Unfortunately food faddist may believe that more of these undeniably healthy foods leads to even more health benefits. This example clearly shows that this is not necessarily true. These persons exaggerated the intake of raw foods, to the point of risking their lifes! Never go into the extreme and never become a food faddist.
We already covered Curcuma, but off course there has been some miraculous healing claim about pretty much every spice known to human kind. The problem with these claims are that most scientific studies use amounts nearly impossible to consume in a balanced diet. In order to get some of the health benefits spices must be supplemented ias concentrates, pills or powders. On the other hand, consuming large amounts of whatever spice on a long term would not at has never been part of a balanced diet. Also most probable long-term effects were not investigated and could have adverse health effects.

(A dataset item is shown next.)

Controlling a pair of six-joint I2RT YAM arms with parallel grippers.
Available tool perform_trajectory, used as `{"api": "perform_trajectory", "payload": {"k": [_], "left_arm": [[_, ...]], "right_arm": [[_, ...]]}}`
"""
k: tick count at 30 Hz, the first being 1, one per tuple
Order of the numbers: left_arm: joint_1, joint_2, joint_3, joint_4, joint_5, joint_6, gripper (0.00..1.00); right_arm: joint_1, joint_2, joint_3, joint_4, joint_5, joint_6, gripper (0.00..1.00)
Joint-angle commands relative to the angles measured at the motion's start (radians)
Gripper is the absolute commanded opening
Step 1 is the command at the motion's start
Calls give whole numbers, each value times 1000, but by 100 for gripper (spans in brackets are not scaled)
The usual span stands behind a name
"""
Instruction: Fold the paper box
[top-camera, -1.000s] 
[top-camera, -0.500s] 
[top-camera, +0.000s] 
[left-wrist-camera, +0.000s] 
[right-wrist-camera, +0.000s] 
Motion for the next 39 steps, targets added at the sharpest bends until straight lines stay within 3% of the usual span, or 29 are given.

You see the problem here? Using oregano or all-spice, cinnamon or basil, in normal daily amounts will not hurt you, but will also not confer the health outcomes which are claimed by superfood advocates. Large amounts of the same spices may have beneficial effects on certain conditions, but may not be safe on the long term or for some patients.
Be aware when you hear the drums roll
If someone claims to have found the one superfood, superdiet or supercure it is probably a money making marketing tool. It’s up to you to apply Sanity and Reason and disbelieve any superclaim from all those selfproclaimed supergurus out there!

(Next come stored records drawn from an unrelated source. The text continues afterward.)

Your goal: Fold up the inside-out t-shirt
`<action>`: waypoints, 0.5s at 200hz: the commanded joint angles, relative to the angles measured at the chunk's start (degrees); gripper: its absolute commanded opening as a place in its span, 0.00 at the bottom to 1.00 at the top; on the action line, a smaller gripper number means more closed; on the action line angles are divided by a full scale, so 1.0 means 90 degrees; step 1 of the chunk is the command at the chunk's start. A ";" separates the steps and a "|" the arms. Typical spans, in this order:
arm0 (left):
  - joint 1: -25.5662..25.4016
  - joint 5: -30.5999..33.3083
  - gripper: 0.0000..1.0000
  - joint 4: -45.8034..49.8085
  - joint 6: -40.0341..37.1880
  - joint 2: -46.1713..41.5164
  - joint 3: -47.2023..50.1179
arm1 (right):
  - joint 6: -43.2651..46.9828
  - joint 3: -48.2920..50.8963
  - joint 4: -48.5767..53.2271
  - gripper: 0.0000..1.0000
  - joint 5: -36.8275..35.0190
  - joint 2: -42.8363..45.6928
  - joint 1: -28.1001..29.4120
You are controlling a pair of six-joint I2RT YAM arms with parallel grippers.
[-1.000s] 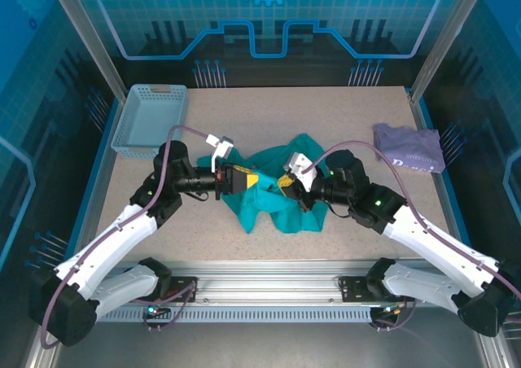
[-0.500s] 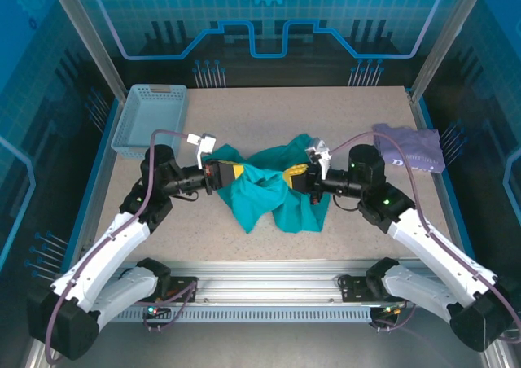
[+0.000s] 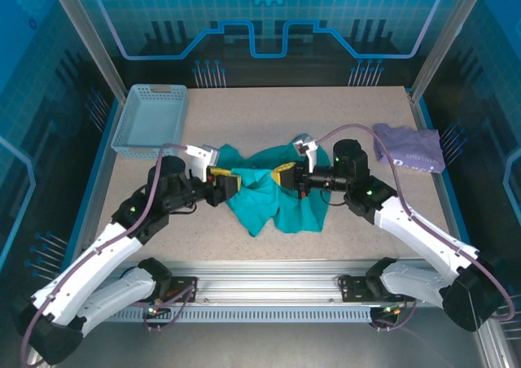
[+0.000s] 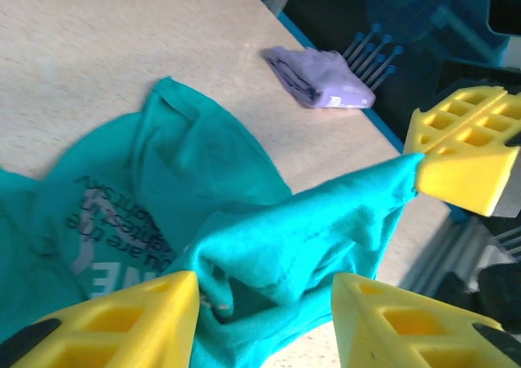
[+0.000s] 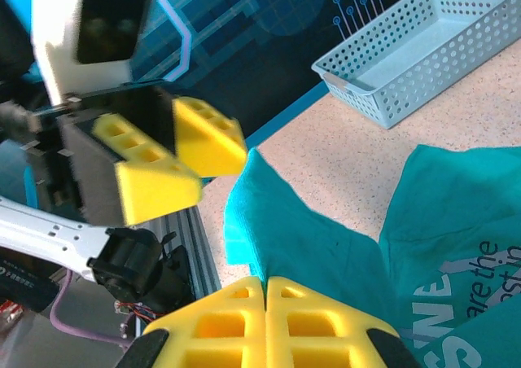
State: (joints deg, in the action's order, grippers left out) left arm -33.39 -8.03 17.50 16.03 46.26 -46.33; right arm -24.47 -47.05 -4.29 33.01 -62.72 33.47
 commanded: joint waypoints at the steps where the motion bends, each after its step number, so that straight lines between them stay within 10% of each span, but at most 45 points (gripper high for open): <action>1: -0.0531 0.1875 0.49 0.0661 -0.0777 -0.0155 -0.0374 | -0.0396 -0.0318 -0.0003 0.00 -0.0094 -0.0117 0.0067; 100: -0.2306 0.3237 0.62 0.0560 -0.2199 0.1534 -0.1054 | -0.0532 -0.0516 0.0191 0.00 0.0096 -0.0341 0.0022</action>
State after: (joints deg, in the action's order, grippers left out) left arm -53.58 15.42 22.46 -0.47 58.65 -53.34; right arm -29.02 -49.82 -2.98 32.99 -66.02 33.47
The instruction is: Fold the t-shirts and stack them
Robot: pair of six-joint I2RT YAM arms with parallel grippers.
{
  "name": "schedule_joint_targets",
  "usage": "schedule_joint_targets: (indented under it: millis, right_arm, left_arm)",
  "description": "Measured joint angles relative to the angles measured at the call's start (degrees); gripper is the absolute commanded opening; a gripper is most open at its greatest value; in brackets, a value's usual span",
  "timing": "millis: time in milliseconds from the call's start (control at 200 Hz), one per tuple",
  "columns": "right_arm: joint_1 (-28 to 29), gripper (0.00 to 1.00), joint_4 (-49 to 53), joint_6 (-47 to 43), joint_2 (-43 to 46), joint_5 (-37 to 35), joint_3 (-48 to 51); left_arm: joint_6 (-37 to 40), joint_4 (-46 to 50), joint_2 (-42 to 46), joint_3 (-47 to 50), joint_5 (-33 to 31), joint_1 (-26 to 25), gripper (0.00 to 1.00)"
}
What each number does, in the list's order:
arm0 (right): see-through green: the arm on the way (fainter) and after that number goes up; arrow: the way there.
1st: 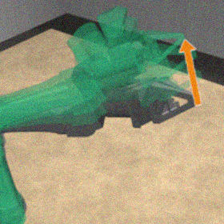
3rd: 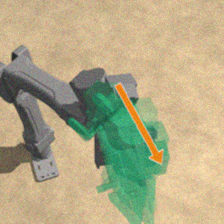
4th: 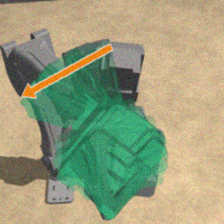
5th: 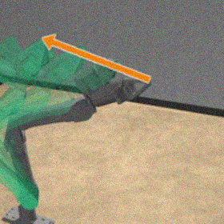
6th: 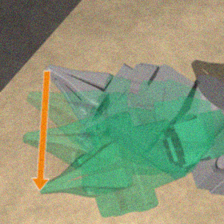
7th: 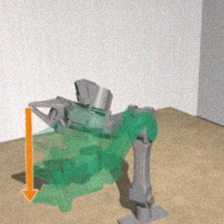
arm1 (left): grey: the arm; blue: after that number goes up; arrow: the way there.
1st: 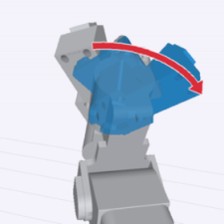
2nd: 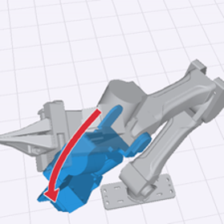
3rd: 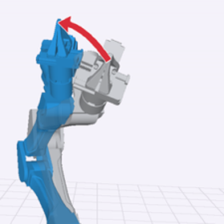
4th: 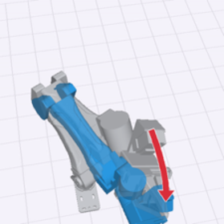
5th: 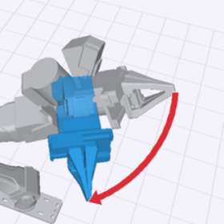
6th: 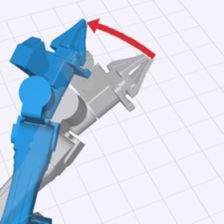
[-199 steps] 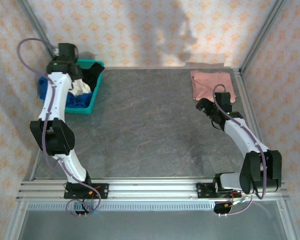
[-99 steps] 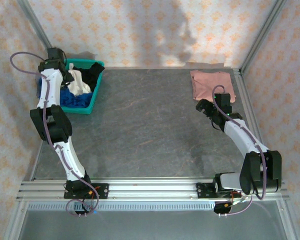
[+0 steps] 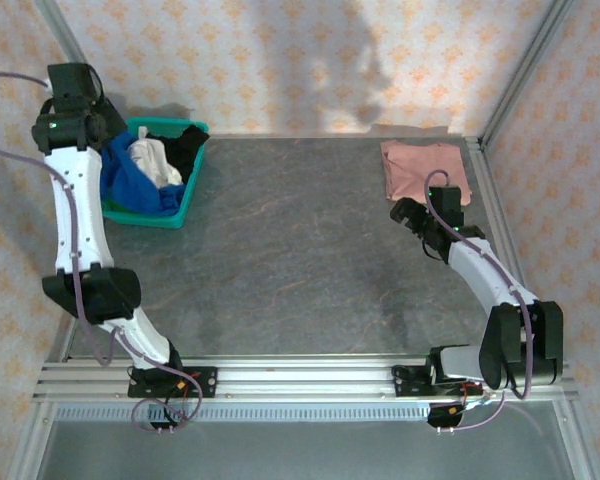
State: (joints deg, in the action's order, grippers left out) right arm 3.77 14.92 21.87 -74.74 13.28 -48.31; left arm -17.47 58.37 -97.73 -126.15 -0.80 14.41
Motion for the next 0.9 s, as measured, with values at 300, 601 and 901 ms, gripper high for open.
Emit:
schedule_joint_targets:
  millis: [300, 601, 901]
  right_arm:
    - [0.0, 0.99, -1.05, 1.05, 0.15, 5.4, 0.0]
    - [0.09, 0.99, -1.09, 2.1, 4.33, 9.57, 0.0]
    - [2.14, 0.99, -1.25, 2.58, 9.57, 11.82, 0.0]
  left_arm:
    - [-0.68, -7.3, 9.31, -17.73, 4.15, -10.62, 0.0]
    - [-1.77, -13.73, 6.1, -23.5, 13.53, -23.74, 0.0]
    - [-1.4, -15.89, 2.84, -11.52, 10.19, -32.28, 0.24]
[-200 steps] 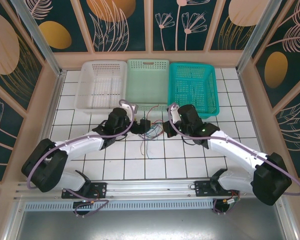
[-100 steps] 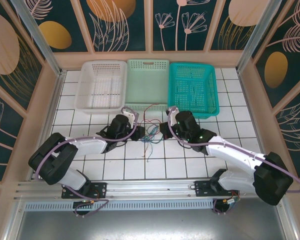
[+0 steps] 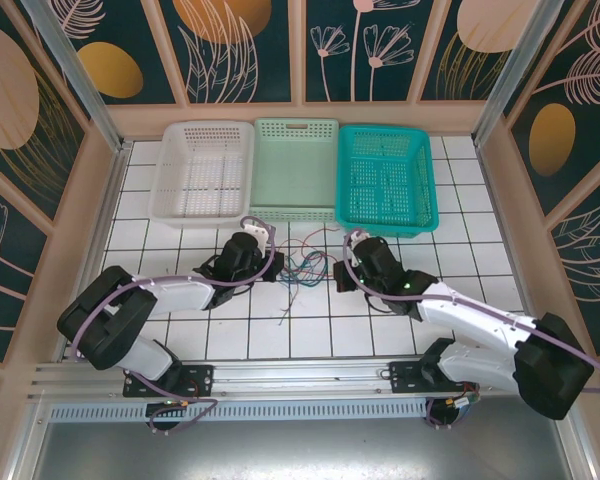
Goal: Untangle the cables
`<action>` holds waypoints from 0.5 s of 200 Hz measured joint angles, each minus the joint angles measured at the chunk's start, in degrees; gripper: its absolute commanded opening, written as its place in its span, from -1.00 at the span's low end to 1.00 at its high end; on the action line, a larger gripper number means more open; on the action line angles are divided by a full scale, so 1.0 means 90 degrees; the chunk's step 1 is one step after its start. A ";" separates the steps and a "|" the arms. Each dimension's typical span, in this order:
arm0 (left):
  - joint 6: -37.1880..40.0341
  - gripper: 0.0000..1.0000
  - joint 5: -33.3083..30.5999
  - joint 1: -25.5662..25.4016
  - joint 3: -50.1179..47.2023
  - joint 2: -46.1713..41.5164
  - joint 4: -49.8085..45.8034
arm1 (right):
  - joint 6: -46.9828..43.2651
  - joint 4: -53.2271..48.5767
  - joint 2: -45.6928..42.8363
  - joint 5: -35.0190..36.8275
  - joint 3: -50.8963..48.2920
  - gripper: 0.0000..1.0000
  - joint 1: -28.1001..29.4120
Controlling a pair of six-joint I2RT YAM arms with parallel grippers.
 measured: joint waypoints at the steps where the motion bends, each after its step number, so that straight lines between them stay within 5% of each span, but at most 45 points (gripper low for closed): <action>1: 0.0000 -0.79 -0.0002 -0.0002 0.0000 -0.0002 0.0000 | 0.0012 0.0000 -0.0015 0.0000 -0.0010 -1.00 0.0000; 100: -0.0488 -0.66 -0.0151 -0.0083 -0.0299 -0.0491 0.0355 | 0.0930 0.0114 -0.0736 0.0216 -0.0724 -1.00 0.0109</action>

The scientist behind pretty much every paper I read are prudent with their claims. Most often then not they finish with a sober “more research is needed”. If a scientific paper recommends the unsupervised intake of high amounts of any substance to the general public it is most likely a bad paper. Journalists and bloggers don’t report on ifs and maybes. Caution doesn’t induce clicks.
The ultimate superfood diet
No diet, taken to the extreme is a good diet. Be it vegans, raw foodists, fruitarians or Keto, Atkins, or very low carb fads. Gluten is not the evil. Turmeric is not a wonder cure-it-all and the entire concept of a Superfood is highly questionable. A healthy diet and lifestyle is all about variety, balance and moderation.
If one consumes a varied diet of whole foods, mostly plants and closest to their natural state, all the incredible phytochemicals will automatically be present in their daily meals, without even the need to think about which superfoods to include or combining one with the other.
What to take home:
- Food faddism is wrong, a misinterpretation of the science and can lead to serious health problems.
- Good health is about achieving a proper balance based on three pillars: diet, exercise, relationships.
- Everything, good and bad, should be done in moderation.
- Do NOT be a food faddist! Always be careful in all your health endeavors to never take any one aspect of your health program to an extreme position.